THE TASK
Go through the data below. Pull out every line that has the word "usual".

DATASET CONTENT
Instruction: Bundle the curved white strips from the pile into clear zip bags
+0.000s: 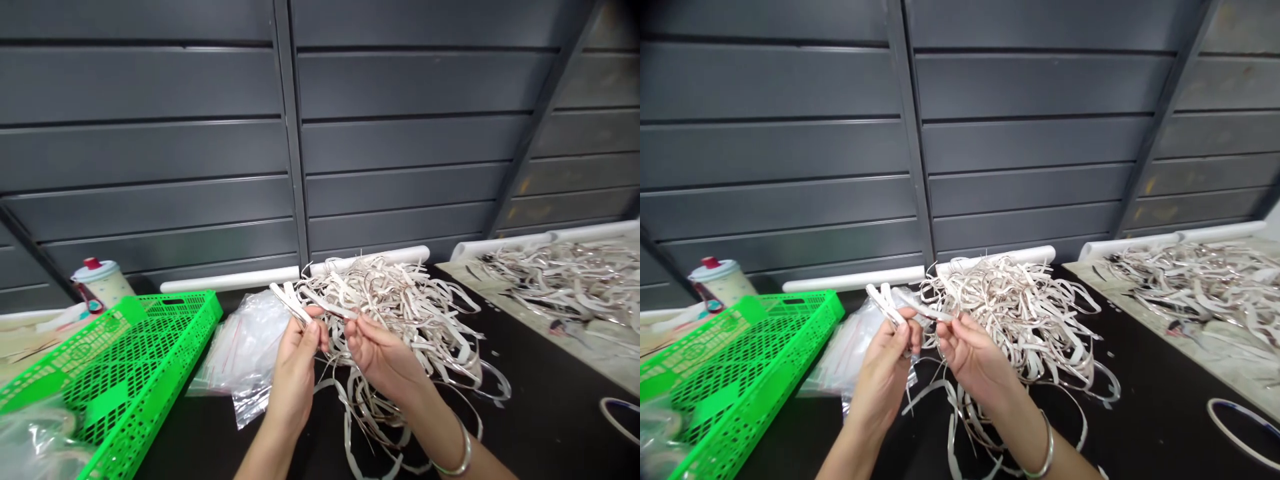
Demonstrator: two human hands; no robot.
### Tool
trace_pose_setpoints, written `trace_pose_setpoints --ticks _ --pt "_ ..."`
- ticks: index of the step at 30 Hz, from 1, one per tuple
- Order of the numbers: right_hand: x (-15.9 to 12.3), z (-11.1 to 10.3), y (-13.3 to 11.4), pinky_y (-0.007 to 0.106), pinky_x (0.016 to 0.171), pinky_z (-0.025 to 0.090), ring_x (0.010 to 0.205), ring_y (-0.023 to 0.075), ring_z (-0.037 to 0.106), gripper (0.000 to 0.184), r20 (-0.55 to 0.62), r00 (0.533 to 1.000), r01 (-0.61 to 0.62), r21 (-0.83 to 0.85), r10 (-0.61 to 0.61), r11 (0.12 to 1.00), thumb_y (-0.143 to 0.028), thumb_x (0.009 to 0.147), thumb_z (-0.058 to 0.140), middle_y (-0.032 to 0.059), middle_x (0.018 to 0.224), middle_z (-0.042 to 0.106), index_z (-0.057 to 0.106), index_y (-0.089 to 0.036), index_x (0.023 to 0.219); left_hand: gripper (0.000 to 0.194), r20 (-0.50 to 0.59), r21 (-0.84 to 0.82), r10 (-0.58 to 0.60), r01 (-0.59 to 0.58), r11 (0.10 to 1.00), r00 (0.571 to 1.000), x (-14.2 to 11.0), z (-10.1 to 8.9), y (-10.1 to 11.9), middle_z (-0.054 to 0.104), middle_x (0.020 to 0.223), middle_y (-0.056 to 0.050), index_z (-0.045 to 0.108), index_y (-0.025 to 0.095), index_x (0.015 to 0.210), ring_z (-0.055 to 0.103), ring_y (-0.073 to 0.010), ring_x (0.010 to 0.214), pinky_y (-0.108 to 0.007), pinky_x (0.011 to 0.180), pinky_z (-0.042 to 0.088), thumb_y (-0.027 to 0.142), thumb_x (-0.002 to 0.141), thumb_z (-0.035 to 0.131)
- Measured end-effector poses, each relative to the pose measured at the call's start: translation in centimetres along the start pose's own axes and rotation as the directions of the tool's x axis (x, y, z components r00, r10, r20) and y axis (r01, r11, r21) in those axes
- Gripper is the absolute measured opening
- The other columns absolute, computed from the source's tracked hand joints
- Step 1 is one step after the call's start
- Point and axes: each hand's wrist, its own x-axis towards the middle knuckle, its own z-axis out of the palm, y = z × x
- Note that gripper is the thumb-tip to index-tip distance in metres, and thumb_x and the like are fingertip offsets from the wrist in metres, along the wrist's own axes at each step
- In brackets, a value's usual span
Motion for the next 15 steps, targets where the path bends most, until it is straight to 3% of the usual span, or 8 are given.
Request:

EXERCISE RESPONSE
- In brackets, a value's usual span
Motion for the next 15 steps, targets where the path bends most, until it is straight to 3% of the usual span, or 8 are given.

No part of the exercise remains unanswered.